The Measure

The Measure Summary and Analysis of Spring II + Several Years Later

Summary

"Spring" opens with Ben and Amie's relationship. After reconnecting at Nina and Maura's wedding, they go on a date in Central Park, and many dates follow. Because they have an emotional connection from writing letters to each other, they experience ease and comfort in being together in person. Amie meets Ben’s parents, and they hit it off. They swap teaching horror stories and Amie notices his mom flash him an approving look. This look temporarily throws Amie off until his father brings up the strings, reminding her how comfortable she feels with them and Ben. On one spring day, when Amie is heading to meet Ben in Central Park, she knows he will propose. She heads towards the Van Woosley and faces the fact that if she marries Ben, she'll never live here. Ben wants a small house in the suburbs, and Amie is on board with this too. But when nursing her wound of a lost dream, she realizes the courtyard of the Van Woosley is empty. She then realizes she's never seen anyone there, and it suddenly feels devoid of life. She goes to Central Park to meet Ben, and when he proposes, she says yes.
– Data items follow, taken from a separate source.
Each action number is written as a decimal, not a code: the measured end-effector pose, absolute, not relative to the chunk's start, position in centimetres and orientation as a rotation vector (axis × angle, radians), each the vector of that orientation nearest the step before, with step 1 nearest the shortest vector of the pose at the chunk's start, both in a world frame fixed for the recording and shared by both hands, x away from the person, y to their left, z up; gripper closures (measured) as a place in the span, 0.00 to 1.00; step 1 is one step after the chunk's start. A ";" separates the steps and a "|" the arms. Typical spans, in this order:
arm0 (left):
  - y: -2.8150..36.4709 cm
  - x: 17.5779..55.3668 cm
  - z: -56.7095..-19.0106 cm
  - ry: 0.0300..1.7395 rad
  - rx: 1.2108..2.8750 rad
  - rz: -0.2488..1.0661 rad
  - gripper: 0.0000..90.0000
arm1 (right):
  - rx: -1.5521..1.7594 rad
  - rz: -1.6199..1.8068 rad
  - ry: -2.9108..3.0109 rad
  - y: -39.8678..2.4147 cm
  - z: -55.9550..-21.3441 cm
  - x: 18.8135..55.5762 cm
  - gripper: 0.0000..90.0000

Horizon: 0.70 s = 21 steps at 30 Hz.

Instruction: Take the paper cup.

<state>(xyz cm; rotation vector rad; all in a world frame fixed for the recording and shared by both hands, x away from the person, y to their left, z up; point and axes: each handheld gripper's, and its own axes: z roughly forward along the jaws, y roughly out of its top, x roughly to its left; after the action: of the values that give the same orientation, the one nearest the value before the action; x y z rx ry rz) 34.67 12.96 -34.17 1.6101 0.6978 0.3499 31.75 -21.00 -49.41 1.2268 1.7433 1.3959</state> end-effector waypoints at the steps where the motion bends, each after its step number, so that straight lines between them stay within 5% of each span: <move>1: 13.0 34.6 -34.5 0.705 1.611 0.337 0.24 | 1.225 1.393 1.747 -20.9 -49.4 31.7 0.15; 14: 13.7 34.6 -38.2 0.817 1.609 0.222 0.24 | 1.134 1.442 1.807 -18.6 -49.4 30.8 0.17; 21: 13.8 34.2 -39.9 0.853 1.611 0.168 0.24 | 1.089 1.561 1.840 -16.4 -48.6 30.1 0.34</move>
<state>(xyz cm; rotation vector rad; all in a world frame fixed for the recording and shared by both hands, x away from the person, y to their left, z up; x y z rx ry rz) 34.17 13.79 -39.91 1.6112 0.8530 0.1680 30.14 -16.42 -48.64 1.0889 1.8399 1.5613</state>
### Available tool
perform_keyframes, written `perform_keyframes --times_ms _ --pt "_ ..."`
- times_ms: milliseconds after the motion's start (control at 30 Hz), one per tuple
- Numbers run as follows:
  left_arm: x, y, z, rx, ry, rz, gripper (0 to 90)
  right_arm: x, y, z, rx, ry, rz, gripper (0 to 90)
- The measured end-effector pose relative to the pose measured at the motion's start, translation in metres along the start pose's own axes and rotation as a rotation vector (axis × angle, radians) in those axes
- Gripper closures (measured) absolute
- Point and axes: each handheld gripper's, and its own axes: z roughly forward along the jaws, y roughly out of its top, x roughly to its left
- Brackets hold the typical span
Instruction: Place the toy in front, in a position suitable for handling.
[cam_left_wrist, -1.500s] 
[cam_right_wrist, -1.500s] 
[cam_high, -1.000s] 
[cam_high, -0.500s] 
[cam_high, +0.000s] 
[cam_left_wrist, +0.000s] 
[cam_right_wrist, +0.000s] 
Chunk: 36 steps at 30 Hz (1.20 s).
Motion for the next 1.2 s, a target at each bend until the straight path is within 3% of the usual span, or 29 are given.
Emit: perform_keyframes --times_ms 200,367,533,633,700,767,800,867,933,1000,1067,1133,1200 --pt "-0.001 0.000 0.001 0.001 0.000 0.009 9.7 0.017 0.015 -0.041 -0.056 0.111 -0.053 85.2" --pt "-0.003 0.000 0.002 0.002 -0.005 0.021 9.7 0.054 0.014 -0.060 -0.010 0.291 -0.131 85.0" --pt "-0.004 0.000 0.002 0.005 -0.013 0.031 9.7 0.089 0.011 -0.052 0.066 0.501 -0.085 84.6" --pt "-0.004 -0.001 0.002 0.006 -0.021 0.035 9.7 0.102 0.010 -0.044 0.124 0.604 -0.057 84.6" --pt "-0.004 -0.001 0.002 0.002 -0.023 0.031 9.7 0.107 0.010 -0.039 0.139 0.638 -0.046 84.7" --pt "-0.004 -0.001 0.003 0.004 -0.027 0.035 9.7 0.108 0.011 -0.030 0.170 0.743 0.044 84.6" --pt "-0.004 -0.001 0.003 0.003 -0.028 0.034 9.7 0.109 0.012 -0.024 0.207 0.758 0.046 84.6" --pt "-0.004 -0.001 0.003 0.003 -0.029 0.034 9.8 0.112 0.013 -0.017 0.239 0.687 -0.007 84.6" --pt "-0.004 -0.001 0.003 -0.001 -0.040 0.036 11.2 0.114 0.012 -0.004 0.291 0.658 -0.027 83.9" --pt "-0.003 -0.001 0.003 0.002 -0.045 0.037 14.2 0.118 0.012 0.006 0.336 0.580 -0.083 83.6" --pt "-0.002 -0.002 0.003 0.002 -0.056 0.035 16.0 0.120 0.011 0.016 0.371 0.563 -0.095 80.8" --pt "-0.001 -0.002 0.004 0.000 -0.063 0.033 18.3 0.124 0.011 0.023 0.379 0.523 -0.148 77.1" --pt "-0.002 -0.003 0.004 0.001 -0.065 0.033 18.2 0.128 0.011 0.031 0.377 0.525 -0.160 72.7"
The short-stringer support group meets at the New York Public Library to see the sculpture Strung Together, commissioned for the first anniversary of the arrival of the strings. It is a tree sculpture with strings of 500 people in place of leaves. We see the evolution of the treatment of the boxes—museums are taking donations of boxes as artifacts, people are keeping them as family heirlooms, and others are using them as urns. This generation of 22-year-olds is increasingly deciding not to open their boxes.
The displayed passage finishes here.